Student Work for Philosophy 3387

American Philosophy

American Transcendentalism

Rozanna McNeer

Phil 3387

for: C. Freeland

Note: This is written with the Web in mind. Text in italics in the main body of the work are the key words I identified to use as the hyper-links. I've tried not to discuss what is found at the actual links so as to encourage the "surfer" to go check it out for his/herself.

Among the questions which modern day philosophers consider is one which most Americans would find interesting. That question is: "what is American philosophy?"

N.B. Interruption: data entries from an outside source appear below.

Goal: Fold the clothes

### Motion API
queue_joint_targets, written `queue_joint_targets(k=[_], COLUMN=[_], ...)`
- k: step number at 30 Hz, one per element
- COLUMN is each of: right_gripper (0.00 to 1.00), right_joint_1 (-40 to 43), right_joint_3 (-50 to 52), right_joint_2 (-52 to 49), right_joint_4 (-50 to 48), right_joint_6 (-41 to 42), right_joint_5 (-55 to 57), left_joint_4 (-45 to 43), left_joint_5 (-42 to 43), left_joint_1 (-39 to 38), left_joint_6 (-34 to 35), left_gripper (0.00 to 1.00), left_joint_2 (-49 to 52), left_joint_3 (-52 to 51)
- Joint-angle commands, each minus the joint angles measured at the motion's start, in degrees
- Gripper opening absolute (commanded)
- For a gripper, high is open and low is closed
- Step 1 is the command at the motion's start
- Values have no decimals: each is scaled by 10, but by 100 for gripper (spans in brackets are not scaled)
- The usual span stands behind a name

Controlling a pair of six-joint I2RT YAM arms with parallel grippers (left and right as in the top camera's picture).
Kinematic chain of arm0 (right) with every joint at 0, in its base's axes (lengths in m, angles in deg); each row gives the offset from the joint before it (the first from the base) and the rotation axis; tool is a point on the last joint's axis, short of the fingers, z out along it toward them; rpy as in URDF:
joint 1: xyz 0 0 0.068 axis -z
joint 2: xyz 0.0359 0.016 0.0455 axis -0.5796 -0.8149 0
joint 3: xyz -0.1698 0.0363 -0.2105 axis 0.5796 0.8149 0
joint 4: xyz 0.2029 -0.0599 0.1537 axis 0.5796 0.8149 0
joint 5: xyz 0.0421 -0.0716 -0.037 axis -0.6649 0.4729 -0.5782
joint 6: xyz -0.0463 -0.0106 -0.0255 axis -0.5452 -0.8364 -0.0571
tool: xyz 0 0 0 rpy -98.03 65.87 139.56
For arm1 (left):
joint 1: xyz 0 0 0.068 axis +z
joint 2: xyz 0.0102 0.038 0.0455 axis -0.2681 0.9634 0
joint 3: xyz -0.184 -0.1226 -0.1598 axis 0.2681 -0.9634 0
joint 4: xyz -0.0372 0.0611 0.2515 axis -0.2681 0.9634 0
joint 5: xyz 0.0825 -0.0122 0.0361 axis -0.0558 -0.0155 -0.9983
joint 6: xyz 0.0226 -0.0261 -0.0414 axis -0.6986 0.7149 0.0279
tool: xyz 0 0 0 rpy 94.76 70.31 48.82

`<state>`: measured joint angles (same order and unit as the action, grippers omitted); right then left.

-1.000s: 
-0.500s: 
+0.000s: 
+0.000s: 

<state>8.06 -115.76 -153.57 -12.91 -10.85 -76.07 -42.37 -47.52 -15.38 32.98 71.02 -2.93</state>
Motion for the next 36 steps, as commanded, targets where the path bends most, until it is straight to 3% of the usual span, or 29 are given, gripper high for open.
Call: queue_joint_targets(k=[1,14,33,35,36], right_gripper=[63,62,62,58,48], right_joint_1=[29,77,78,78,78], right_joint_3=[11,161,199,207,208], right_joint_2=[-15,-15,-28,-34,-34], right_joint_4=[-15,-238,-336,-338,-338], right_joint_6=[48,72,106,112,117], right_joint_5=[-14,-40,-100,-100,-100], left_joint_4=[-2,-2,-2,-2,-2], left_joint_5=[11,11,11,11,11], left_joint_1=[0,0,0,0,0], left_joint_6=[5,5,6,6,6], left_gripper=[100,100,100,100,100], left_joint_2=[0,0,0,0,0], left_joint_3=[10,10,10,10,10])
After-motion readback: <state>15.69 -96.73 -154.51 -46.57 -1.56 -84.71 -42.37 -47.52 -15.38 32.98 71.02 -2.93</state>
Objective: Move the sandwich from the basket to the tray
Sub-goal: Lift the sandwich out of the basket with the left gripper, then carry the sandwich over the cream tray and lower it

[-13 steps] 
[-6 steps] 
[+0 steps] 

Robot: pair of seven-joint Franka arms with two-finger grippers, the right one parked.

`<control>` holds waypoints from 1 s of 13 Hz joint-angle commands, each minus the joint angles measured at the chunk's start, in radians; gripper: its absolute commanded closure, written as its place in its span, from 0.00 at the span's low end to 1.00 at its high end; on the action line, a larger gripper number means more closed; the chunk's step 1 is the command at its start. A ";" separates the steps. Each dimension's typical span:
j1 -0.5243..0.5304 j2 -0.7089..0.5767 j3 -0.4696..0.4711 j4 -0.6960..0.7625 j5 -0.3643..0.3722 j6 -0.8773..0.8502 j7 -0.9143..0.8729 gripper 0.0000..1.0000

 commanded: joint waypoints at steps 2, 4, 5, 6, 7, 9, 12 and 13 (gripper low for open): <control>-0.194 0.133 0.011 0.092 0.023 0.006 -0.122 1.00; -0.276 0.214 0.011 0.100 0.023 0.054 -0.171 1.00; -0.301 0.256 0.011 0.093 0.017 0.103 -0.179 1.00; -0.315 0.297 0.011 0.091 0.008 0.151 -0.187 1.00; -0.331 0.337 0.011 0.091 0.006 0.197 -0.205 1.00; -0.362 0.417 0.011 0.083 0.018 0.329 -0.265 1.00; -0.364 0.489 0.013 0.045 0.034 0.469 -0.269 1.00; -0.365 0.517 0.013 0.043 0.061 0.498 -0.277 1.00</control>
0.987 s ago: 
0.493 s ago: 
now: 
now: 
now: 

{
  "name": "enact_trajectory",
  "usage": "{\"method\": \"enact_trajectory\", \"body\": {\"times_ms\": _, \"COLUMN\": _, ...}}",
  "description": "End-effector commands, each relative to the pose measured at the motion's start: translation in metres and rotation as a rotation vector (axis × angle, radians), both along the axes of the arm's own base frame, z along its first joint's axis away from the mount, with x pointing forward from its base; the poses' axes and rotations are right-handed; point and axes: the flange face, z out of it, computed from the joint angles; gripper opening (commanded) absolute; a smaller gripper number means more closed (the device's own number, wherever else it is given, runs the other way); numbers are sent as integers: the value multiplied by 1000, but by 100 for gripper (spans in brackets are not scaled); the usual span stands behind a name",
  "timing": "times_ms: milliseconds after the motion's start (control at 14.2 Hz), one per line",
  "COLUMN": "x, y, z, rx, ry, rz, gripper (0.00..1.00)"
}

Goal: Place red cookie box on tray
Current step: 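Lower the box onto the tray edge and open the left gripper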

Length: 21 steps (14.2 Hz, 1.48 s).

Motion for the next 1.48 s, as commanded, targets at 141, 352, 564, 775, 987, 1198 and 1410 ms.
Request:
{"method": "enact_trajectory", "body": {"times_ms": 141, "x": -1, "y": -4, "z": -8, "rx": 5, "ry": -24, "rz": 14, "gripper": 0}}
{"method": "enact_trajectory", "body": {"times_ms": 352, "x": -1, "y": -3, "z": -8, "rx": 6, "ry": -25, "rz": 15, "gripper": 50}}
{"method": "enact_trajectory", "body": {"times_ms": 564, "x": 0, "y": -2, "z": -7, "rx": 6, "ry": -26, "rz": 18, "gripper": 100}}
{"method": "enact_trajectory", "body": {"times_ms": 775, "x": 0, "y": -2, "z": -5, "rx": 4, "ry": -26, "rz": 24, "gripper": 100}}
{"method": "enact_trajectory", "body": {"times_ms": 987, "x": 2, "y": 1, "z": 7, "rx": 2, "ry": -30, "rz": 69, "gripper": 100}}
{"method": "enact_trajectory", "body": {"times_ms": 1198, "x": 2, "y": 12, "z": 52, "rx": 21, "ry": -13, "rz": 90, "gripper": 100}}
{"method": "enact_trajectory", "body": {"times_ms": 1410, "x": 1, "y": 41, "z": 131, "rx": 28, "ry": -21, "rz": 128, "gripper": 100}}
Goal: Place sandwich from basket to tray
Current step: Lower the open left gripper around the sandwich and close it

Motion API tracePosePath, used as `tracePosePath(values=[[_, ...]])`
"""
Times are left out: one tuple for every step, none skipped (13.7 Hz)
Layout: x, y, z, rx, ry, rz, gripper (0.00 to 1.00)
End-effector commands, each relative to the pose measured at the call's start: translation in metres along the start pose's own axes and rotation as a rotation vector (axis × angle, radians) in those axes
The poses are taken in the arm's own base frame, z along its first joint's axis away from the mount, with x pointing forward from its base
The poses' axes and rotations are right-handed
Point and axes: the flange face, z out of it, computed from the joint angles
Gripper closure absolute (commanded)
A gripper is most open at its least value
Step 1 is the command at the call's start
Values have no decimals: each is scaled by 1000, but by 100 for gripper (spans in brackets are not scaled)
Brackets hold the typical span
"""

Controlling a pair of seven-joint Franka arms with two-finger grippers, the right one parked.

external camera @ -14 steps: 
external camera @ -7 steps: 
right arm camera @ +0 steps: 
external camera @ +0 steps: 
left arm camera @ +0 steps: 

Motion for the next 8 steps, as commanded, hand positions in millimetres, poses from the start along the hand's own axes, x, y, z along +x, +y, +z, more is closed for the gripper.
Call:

American Transcendentalism is considered by some to be the answer. {This link leads to an Introduction of Transcendentalism}

Two of the key figures of Transcendentalism will be familiar to those who have studied American Literature: Ralph Waldo Emerson and Henry James Thoreau. There is some debate as to whether or not these two can be considered philosophers. The reason being that they do not use arguments in their writings to prove their points. There is no "I stand for X, and I am right because of A, B, C, and D,"; their works are more subtle than that. But, in reading their works, one is aware that they are each, in their own unique way, striving to establish a truth. (Establishing truth is what I consider to be the purpose of philosophy.) {The Emerson link leads to a page containing excerpts from Nature, the Thoreau link leads to a page containing excerpts from On Walden Pond} "The transcendentalist 'transcends' or rises above the lower animalistic impulses of life (animal drives) and moves from the rational to a spiritual realm." This is reminiscent of the Buddhist struggle to attain the state of Nirvana.